Trump wiped away the criminal cases of his supporters for the Jan. 6, 2021, attack on the Capitol, has given pardons for supporters and erstwhile allies. The Justice Department since January has dropped a high-profile criminal case against New York Mayor Eric Adams, and made personnel moves that target employees involved in the investigations of Trump and the criminal probes of rioters.
The result has been some DOJ resignations and public criticism, but little pushback from Republican lawmakers.
For his part, Trump has cast it as a house cleaning of sorts after the Biden administration. In a speech at the Justice Department, itself rare for a sitting president, Trump proclaimed himself the “chief law enforcement officer in our country” and vowed to root out “rogue actors and corrupt forces” within the government.
“We’re turning the page on four long years of corruption, weaponization and surrender to violent criminals, and we’re restoring fair, equal and impartial justice under the constitutional rule of law,” Trump said.
But other critics say it is Trump who has crossed a line. Gregg Nunziata, executive director for the Society for the Rule of Law who previously worked for Republican senators, has called Trump’s actions “deeply un-American.”
“From the first days in office, there has been a pattern in pardons, in personnel, in the policies of using the powers of government to reward the president’s friends and allies and punish his perceived enemies,” Nunziata said.
“That is the rule of a man out for his own interest and that is an assault on the full protection of the law and notions of fair play that our society, our country, depend on.”
Krebs and Taylor
Trump signed memorandums last month stripping security clearances and initiating government investigations into actions of Chris Krebs and Miles Taylor, two former officials who have been critical of him.
Taylor worked for the Department of Homeland Security in the first Trump administration and published an op-ed and later book titled “A Warning” about alleged oversteps of the administration. Krebs served as the director of the Cybersecurity and Infrastructure Security Agency at DHS during the first Trump administration and has drawn criticism from Trump for defending the integrity of the 2020 election from Trump’s baseless claims of fraud.

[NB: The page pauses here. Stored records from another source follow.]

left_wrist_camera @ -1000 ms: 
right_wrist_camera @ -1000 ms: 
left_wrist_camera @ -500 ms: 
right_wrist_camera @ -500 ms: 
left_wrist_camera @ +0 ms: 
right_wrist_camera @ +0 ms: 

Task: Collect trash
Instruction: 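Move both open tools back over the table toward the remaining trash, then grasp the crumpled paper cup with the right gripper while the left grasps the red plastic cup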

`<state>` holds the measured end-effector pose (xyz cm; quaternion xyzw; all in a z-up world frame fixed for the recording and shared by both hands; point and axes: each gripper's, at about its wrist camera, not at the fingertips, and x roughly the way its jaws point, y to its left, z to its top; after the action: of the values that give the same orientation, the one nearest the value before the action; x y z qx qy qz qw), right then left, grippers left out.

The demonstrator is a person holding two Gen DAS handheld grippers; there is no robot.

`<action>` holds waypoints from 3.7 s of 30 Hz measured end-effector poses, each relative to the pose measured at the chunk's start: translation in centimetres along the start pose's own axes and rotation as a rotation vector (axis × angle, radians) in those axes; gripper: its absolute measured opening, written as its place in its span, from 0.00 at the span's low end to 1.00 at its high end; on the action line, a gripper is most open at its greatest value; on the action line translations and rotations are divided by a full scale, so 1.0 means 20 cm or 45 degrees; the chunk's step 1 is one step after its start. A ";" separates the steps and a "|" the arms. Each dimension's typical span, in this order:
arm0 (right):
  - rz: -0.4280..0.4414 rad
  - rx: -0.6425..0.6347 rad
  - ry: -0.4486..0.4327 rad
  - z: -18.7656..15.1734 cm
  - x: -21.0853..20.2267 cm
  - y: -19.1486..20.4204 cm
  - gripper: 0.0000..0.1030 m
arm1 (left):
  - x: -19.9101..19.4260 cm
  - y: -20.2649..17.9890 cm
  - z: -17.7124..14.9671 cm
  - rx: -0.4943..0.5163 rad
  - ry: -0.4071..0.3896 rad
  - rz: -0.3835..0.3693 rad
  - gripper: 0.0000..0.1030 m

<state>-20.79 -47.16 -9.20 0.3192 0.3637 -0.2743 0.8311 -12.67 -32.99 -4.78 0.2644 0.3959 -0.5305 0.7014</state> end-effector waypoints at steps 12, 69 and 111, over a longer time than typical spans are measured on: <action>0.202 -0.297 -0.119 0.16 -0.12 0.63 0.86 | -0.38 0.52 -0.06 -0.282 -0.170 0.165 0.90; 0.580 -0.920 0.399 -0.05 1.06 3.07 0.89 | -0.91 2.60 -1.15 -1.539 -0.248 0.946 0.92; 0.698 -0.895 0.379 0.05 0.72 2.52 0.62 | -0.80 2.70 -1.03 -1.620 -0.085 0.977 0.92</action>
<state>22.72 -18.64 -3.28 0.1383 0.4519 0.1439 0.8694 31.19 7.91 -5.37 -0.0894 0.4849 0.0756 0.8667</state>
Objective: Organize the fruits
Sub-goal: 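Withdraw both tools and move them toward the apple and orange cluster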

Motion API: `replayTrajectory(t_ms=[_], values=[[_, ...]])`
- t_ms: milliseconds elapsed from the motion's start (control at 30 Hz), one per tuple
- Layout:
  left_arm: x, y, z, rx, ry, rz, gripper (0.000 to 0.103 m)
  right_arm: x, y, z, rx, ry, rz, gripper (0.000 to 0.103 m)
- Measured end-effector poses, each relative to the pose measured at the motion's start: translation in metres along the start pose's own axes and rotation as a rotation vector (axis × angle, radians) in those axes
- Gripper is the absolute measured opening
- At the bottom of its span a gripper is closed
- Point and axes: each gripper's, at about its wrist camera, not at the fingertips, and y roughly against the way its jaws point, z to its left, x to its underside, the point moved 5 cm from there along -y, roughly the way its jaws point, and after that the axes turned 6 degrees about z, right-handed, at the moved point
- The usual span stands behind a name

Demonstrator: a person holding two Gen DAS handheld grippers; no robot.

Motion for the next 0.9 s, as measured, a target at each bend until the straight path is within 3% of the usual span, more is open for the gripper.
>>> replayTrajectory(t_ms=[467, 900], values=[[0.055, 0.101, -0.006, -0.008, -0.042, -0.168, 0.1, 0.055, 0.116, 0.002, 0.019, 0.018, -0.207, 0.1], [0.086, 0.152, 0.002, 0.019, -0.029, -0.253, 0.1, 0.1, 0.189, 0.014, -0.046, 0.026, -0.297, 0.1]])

Following Trump’s loss in the 2020 election, Krebs asserted that claims of fraud were “unsubstantiated or are technically incoherent” and authorized the issuance of a statement that the election was secure. Trump fired him by tweet shortly after that.
Krebs also served as a witness in the House panel investigating the 2021 attack on the Capitol, where he said that Trump and Republicans “lied to the American people about the security of the 2020 election.”
Nunziata called the memorandum against Krebs and Trump’s statements about it “absolutely shocking.”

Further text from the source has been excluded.